China’s e-commerce stocks all did better than the Shanghai and Shenzhen indexes today. Shanghai fell 7.7%. Shenzhen fell 8.4%. The big China e-commerce names outperformed by a lot.

JD.com (JD) is up over 4.25% in late morning trading in the U.S.; Alibaba (BABA) is up 3.7%; Tencent Holdings was up 2.8%.

Investors, both local and foreign, are not abandoning China equity because of the ongoing public health emergency.

Financial services firms are also up. China Life Insurance (LFC) was up 0.76%. Keep in mind this was always considered China’s D-day as it was the first day of trading since the holiday break. The coronavirus worsened over that week-long time period.

China’s biggest bank, the Industrial and Commercial Bank of China, saw its share price settle 0.7% higher in Hong Kong today and China Construction Bank’s shares closed 1% higher.

Even though pharma, e-commerce, and the state banks are seen as safe havens, a worsening death toll will impact sentiment. Investors seem keen on the coronavirus leading to at least as many deaths as did SARS in 2003. That took the lives of 775 people over an 8 month period. This coronavirus has taken the lives of half that in around two months. The question now is how long does it take for people with the virus to recover, and will the number of people with the virus start to decline? Until then, death tolls are seen beating SARS numbers next week.

Another dip tomorrow is expected due to the large number of stocks that hit their limit down today. Shanghai and Shenzhen exchanges cut off trading once a stock has fallen by 10%. This “circuit-breaker” is designed to protect companies from panic selling and automated trades as prices quickly hit stop limits programmed by investors, triggering even more selling.

Despite the sell-off today, Hong Kong to Shanghai/Shenzhen trading volumes were large with foreign investors buying $2.59 billion of mainland stocks; probably all the aforementioned names in the e-commerce and pharma space.

“New China economic sectors are much better positioned versus Old China economic sectors,” says Brendan Ahern, CIO for KraneShares in New York. “Economic fallout from coronavirus? Economists and brokers are scrambling to figure this out,” he says, citing one of their brokers in China pointing out that Hubei accounted for 4.6% of China’s GDP and 1.3% of China’s exports in 2019.

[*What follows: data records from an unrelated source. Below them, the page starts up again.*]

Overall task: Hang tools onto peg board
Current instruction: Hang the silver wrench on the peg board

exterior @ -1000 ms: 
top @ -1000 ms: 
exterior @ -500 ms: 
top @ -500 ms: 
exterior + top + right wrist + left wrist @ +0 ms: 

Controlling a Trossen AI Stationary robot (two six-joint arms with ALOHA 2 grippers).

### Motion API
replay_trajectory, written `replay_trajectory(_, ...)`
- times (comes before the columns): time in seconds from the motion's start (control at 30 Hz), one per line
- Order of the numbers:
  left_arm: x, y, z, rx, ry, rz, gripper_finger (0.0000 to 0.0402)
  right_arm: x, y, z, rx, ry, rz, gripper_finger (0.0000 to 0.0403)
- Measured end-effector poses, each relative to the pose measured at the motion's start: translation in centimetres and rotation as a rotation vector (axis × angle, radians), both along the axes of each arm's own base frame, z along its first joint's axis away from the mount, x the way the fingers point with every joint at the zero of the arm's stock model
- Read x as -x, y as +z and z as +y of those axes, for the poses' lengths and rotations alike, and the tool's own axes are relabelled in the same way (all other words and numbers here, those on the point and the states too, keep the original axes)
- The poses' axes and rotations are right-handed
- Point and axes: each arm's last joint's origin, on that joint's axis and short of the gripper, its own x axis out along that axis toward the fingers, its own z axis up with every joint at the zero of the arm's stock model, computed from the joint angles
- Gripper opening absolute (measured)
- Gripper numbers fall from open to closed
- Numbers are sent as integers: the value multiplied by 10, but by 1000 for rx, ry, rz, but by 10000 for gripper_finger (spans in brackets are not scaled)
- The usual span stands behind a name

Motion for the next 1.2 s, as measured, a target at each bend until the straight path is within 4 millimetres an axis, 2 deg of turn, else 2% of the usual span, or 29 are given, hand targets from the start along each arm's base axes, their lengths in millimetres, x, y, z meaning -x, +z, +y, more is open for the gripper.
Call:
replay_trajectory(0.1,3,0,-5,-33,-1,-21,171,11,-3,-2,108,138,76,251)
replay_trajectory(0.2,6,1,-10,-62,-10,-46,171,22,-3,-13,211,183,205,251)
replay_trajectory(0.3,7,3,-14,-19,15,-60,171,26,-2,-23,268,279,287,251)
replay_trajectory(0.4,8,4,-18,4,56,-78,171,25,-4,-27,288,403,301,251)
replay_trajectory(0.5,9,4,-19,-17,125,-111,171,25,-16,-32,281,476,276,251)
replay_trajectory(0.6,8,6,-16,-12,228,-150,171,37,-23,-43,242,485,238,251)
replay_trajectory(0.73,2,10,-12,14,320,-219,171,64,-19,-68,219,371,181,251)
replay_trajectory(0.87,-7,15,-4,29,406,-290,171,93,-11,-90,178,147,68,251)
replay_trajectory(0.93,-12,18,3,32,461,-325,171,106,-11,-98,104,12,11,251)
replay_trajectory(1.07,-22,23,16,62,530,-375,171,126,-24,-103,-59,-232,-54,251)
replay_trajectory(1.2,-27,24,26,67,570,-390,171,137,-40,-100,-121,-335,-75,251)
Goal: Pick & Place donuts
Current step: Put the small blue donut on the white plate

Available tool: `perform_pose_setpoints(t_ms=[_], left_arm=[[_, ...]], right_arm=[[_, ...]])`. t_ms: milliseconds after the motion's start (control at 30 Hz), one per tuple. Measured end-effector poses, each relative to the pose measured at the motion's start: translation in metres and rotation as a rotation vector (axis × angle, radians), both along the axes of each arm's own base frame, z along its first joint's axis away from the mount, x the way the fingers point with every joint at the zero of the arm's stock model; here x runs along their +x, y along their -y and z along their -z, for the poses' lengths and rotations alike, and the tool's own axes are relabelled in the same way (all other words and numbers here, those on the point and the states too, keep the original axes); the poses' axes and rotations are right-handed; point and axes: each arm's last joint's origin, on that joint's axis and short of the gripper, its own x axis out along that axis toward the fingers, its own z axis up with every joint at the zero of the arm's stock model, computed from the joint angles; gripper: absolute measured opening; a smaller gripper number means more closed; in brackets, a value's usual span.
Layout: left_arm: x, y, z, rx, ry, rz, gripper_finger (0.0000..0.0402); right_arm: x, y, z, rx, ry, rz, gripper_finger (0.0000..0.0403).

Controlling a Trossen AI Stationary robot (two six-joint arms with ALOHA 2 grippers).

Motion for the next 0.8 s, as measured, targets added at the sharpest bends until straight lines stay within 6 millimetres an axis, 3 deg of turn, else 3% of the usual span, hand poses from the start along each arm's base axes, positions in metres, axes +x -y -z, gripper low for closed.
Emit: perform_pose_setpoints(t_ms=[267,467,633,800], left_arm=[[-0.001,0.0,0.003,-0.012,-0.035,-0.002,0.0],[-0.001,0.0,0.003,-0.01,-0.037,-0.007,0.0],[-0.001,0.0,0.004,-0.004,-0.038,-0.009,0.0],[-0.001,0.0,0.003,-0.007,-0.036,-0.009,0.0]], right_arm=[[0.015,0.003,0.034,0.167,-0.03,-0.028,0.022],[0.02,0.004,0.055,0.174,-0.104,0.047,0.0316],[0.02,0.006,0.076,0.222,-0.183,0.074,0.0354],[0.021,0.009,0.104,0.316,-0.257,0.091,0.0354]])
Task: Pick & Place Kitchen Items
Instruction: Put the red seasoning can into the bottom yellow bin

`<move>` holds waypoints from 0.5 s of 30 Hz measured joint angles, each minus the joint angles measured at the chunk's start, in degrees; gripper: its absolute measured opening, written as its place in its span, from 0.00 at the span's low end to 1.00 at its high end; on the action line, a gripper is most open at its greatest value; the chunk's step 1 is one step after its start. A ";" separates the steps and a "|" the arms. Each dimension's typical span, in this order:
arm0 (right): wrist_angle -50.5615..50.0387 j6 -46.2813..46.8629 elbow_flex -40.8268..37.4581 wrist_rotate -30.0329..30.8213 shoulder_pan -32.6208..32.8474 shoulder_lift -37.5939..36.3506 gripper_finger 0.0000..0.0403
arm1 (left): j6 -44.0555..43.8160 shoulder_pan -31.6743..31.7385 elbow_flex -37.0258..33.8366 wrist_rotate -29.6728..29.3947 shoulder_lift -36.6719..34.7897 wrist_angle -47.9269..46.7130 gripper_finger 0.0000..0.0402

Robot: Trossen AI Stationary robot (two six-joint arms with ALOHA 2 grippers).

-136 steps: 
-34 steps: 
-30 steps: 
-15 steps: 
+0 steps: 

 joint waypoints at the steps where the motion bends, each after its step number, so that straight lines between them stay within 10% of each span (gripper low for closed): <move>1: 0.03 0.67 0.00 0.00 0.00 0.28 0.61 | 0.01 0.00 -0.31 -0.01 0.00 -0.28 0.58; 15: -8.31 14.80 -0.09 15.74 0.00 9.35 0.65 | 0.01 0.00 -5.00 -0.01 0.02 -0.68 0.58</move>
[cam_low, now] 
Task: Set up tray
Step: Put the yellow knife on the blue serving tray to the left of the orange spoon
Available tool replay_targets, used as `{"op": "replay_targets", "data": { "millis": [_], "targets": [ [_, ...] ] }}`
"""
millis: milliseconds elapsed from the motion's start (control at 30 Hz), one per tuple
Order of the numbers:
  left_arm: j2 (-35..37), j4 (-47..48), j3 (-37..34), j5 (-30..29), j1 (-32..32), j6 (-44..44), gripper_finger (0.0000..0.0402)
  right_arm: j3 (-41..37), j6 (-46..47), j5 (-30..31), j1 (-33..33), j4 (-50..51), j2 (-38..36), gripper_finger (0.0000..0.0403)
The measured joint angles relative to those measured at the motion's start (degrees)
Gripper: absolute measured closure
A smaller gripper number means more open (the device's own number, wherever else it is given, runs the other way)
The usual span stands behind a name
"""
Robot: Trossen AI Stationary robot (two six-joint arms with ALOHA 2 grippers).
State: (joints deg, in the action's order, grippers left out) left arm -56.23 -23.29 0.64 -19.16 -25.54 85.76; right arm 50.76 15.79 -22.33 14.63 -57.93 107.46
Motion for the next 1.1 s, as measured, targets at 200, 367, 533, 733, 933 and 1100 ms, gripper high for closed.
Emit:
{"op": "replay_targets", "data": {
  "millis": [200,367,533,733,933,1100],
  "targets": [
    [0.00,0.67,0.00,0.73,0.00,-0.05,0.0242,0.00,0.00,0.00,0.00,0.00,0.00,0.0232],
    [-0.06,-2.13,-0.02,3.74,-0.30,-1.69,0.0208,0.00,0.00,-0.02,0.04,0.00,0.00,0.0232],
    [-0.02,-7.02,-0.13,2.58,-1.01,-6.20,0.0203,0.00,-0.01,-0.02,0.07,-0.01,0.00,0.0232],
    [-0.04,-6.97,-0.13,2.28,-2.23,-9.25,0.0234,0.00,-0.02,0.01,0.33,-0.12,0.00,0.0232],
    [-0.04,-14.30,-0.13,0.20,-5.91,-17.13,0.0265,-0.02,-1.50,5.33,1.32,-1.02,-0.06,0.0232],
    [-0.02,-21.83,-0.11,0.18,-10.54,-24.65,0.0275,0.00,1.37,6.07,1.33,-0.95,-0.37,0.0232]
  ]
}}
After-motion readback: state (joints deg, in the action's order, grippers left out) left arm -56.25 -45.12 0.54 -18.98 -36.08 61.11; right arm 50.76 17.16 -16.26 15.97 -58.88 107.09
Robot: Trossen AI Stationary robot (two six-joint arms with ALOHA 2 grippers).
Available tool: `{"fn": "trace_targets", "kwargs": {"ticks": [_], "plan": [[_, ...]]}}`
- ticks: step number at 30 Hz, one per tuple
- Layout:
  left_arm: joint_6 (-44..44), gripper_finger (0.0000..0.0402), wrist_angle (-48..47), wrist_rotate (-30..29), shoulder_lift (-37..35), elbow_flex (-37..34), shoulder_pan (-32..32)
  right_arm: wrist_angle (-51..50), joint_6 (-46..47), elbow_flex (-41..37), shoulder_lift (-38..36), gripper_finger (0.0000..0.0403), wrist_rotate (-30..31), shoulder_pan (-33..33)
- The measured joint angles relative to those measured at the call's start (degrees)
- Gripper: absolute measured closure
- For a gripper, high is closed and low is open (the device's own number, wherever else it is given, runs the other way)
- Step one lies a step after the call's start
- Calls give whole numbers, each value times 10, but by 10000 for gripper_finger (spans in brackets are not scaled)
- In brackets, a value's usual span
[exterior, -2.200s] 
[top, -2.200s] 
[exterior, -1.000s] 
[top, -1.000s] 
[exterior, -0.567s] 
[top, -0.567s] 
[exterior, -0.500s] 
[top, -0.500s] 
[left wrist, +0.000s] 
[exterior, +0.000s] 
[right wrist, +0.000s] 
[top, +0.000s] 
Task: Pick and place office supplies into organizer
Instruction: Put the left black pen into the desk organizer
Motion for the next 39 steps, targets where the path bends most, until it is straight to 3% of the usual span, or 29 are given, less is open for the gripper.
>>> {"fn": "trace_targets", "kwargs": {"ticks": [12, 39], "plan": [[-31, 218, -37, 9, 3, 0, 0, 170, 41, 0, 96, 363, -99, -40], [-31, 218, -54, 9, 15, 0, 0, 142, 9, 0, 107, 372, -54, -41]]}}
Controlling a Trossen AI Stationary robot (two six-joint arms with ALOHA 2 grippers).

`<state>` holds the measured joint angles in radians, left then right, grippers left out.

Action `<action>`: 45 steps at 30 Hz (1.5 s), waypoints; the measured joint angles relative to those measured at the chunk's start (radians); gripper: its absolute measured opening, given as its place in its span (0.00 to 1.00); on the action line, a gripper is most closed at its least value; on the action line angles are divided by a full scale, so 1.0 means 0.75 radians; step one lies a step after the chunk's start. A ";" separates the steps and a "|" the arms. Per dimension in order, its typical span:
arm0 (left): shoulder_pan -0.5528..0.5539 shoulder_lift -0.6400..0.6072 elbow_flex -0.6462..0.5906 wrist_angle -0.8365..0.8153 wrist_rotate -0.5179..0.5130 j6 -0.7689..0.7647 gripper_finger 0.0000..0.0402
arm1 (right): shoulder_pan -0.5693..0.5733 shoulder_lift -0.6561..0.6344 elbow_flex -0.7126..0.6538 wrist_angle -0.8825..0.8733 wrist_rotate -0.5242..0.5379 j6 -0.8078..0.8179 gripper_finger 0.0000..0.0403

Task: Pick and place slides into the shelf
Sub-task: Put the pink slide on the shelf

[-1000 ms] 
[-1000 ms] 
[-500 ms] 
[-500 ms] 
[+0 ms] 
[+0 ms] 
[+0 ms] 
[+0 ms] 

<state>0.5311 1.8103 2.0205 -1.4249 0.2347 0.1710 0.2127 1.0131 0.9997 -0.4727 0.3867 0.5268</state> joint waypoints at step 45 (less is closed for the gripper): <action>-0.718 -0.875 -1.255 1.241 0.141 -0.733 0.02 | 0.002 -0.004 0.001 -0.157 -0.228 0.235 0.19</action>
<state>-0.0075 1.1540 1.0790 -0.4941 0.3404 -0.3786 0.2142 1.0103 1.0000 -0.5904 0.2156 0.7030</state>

The outbreak is concentrated in Hubei. The majority of cases in the U.S. are people who traveled to Wuhan. There is one case in Chicago where a person caught the virus from someone who was recently in Hubei, China.

It seems like China is working hard at containing the virus. One look at the Johns Hopkins University map highlighting the pandemic makes it clear that all of this is happening around Wuhan.

Authorities are taking no chances nationally as GDP and retail sales estimates will be lowered at a time when China looked to be coming out of the economic doldrums.

The XTrackers China CSI-300 A-Shares (ASHR) exchange traded fund is down 13.9% year-to-date because of the outbreak. It will likely fall another 10%, putting the A-shares in a bear market this year.

If past outbreaks, like SARS, are any indicator, a 20% to 30% drop in the market caused by a public health crisis quickly turns into a buy, according to financial research firm Refinitiv. Quant funds will be all over this. Wait for it.

If so, then a reverse course takes place in China only when ASHR is down by 20%, meaning it still has at least a 7% downside. That’s likely to take place this week.

In a worse case scenario, should people outside China start dying from coronavirus complications too, market sentiment will deteriorate fast and at that point the JD’s and the Alibaba’s of China will find it hard to escape the Wuhan flu.